ASSIGNMENT: Beneath this line are the data; copy exactly the part of them that opens with the line containing "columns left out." and closes with the line containing "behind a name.", and only that part.

INFORMATION SHOWN:
_____

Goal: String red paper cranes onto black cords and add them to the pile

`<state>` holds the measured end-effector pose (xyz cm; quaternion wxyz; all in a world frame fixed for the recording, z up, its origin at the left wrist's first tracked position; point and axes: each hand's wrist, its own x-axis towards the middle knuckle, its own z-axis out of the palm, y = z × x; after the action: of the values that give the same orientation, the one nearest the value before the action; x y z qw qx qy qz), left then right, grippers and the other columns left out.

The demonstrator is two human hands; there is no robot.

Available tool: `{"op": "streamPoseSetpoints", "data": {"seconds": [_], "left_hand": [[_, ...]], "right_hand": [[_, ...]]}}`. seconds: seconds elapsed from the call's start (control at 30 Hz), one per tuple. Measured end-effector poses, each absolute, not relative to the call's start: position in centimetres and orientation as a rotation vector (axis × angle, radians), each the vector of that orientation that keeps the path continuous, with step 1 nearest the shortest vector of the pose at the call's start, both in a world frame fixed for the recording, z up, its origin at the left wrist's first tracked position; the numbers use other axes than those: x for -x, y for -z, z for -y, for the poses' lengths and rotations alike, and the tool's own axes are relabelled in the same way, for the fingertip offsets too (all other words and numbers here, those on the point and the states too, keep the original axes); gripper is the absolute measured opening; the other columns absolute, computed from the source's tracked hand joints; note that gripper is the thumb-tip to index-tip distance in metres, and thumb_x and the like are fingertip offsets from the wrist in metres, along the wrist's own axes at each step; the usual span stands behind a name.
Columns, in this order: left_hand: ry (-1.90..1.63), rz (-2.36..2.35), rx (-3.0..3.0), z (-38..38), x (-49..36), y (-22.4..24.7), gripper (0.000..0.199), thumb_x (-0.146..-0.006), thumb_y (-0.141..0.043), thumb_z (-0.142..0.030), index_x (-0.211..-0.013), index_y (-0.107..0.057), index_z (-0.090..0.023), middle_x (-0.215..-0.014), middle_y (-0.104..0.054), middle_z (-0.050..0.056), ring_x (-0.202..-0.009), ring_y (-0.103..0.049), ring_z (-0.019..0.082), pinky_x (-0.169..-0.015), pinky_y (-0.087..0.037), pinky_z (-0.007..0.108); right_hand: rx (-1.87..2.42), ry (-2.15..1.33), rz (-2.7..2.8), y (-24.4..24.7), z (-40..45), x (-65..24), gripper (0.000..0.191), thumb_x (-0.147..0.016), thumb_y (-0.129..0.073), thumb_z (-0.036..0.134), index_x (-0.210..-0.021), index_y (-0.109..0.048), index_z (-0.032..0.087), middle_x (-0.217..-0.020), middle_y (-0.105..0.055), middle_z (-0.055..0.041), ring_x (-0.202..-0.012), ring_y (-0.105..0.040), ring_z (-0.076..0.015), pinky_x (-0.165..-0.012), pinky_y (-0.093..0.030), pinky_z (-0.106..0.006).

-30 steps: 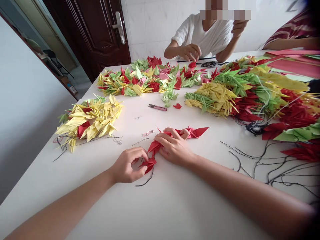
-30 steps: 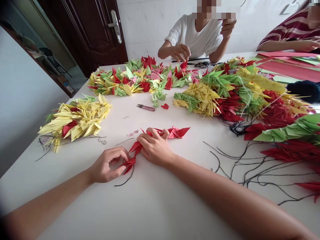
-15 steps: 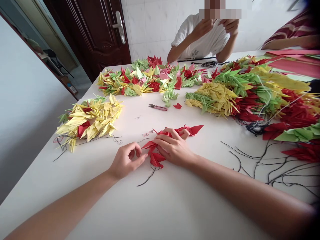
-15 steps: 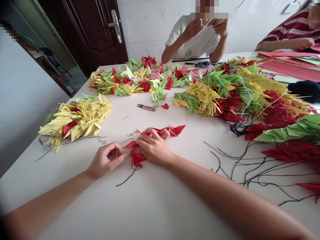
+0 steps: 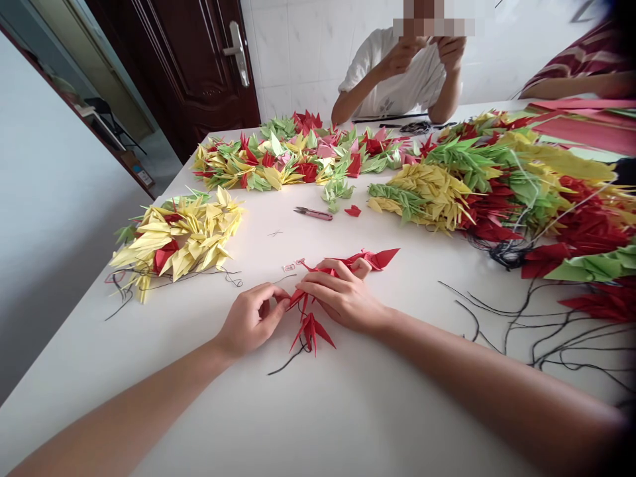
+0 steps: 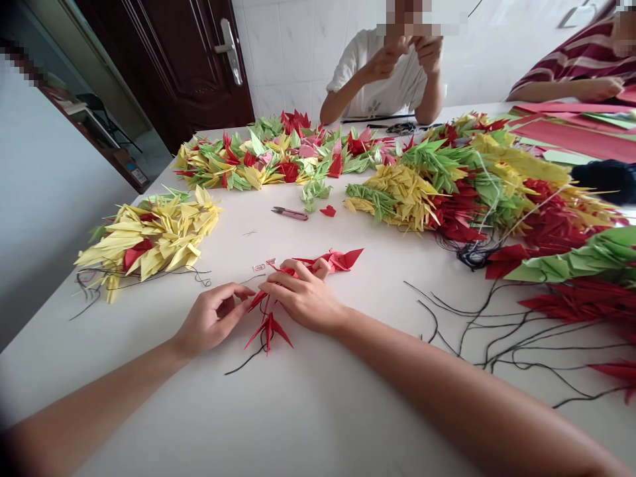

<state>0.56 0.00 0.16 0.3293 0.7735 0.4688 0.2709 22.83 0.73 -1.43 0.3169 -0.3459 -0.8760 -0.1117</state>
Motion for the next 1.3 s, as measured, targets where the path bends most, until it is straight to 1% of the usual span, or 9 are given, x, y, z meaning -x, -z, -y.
{"op": "streamPoseSetpoints", "data": {"seconds": [0.1,0.27,0.43,0.53,0.6,0.7,0.83,1.03,1.3], "left_hand": [[-0.696,-1.214,-1.995,0.05,-0.53,-0.25,0.026,-0.089,-0.055,-0.035,-0.106,-0.064,-0.018,-0.083,-0.066,0.0,-0.05,-0.044,0.006,-0.05,-0.041,0.02],[-0.656,-1.136,-2.063,0.03,-0.63,-0.2,0.023,-0.088,-0.056,-0.031,-0.103,-0.067,-0.018,-0.082,-0.068,0.001,-0.053,-0.048,0.007,-0.052,-0.042,0.02],[-0.718,-1.152,-2.026,-0.03,-0.67,-0.06,0.023,-0.088,-0.056,-0.031,-0.102,-0.068,-0.018,-0.082,-0.068,0.001,-0.05,-0.044,0.006,-0.049,-0.04,0.019],[-0.757,-1.171,-2.017,-0.05,-0.61,-0.08,0.023,-0.088,-0.057,-0.032,-0.101,-0.068,-0.017,-0.074,-0.064,0.0,-0.049,-0.042,0.006,-0.048,-0.038,0.019],[-0.769,-1.173,-2.019,-0.02,-0.58,-0.13,0.023,-0.088,-0.057,-0.032,-0.1,-0.069,-0.017,-0.072,-0.062,-0.001,-0.049,-0.041,0.006,-0.047,-0.037,0.019],[-0.777,-1.181,-2.011,0.05,-0.56,-0.23,0.024,-0.089,-0.055,-0.032,-0.102,-0.069,-0.017,-0.076,-0.063,0.0,-0.051,-0.043,0.006,-0.048,-0.038,0.019],[-0.777,-1.17,-1.99,0.05,-0.54,-0.33,0.027,-0.09,-0.053,-0.032,-0.107,-0.068,-0.016,-0.079,-0.065,0.002,-0.053,-0.047,0.007,-0.049,-0.04,0.019],[-0.671,-1.025,-2.052,0.09,-0.44,-0.32,0.025,-0.087,-0.058,-0.029,-0.105,-0.067,-0.015,-0.083,-0.068,0.003,-0.056,-0.052,0.008,-0.052,-0.043,0.019],[-0.621,-0.982,-2.064,0.25,-0.38,-0.5,0.023,-0.087,-0.057,-0.029,-0.103,-0.065,-0.015,-0.087,-0.068,0.004,-0.059,-0.056,0.009,-0.055,-0.045,0.021]], "right_hand": [[0.92,0.311,2.303,1.5,-0.68,-22.85,0.026,-0.097,-0.044,0.013,-0.111,-0.063,0.023,-0.108,-0.072,-0.0012,-0.106,-0.051,-0.0218,-0.08,-0.02,-0.039],[1.01,0.306,2.321,1.7,-0.6,-22.85,0.027,-0.099,-0.044,0.025,-0.122,-0.058,0.02,-0.107,-0.071,-0.0078,-0.106,-0.051,-0.0245,-0.084,-0.023,-0.04],[0.884,0.235,2.285,1.58,-0.62,-22.87,0.017,-0.096,-0.048,0.022,-0.109,-0.059,0.019,-0.101,-0.071,-0.0062,-0.102,-0.053,-0.0223,-0.086,-0.026,-0.039],[0.824,0.203,2.261,1.48,-0.67,-22.82,0.014,-0.092,-0.053,0.022,-0.104,-0.057,0.017,-0.099,-0.069,-0.0059,-0.101,-0.053,-0.0213,-0.083,-0.027,-0.037],[0.801,0.204,2.258,1.44,-0.69,-22.81,0.011,-0.09,-0.054,0.023,-0.1,-0.057,0.017,-0.099,-0.068,-0.0057,-0.101,-0.052,-0.0208,-0.081,-0.026,-0.036],[0.755,0.225,2.3,1.36,-0.7,-22.85,0.007,-0.092,-0.053,0.024,-0.09,-0.058,0.019,-0.093,-0.068,-0.0034,-0.098,-0.051,-0.0196,-0.078,-0.023,-0.037],[0.704,0.23,2.345,1.16,-0.68,-22.94,0.015,-0.095,-0.053,0.025,-0.082,-0.059,0.02,-0.079,-0.067,0.0005,-0.097,-0.051,-0.0189,-0.076,-0.018,-0.038],[0.717,0.153,2.38,1.11,-0.61,-23.04,0.032,-0.095,-0.051,0.045,-0.081,-0.06,0.019,-0.076,-0.067,-0.0015,-0.1,-0.051,-0.0211,-0.075,-0.016,-0.038],[0.708,0.132,2.313,1.13,-0.57,-22.76,0.034,-0.09,-0.056,0.051,-0.078,-0.057,0.019,-0.071,-0.066,-0.0003,-0.099,-0.052,-0.0219,-0.075,-0.015,-0.038]]}}
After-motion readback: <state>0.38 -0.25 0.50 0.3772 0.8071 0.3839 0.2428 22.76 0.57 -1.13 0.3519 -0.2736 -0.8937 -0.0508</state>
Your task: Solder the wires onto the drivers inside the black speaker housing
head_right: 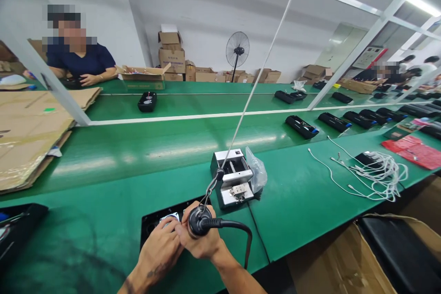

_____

RESPONSE:
`<state>` holds the measured end-effector pose (xyz cm; quaternion wxyz; all in a world frame fixed for the recording, z up, its origin at the left wrist's first tracked position; point and axes: each hand's wrist, its own x-axis towards the middle knuckle, its own z-axis out of the palm, y = z × x; after the action: of the values that give the same orientation, the one nearest the value before the action; x y z qw qx qy qz), left then right, grippers and the other columns left out.

The demonstrator is two human hands; there is no robot.

Available tool: `{"op": "streamPoseSetpoints", "data": {"seconds": [_], "left_hand": [[_, ...]], "right_hand": [[_, ...]]}}`. seconds: seconds elapsed from the call's start (control at 30 Hz), one per tuple. Measured end-effector poses, each absolute, not relative to the call's start: position in centimetres and orientation as a rotation vector (axis × angle, radians), each the vector of that orientation that keeps the path continuous, with step 1 nearest the shortest vector of the pose at the call's start, both in a world frame fixed for the recording, z up, its origin at the left wrist's first tracked position; the numbers use other axes than those: x for -x, y for -z, z for -y, for the poses' lengths and rotations alike, and the tool's own axes are relabelled in the same way, for the fingertip offsets too (all other words and numbers here, those on the point and the states too, keep the original axes); gripper is the absolute measured opening; the other columns absolute, computed from the source's tracked hand joints; note that gripper is the thumb-tip to index-tip distance in metres, and thumb_x and the like are fingertip offsets from the wrist in metres, along the wrist's own axes at each step; the usual span stands behind a name.

Besides this answer, the exercise requires nothing else.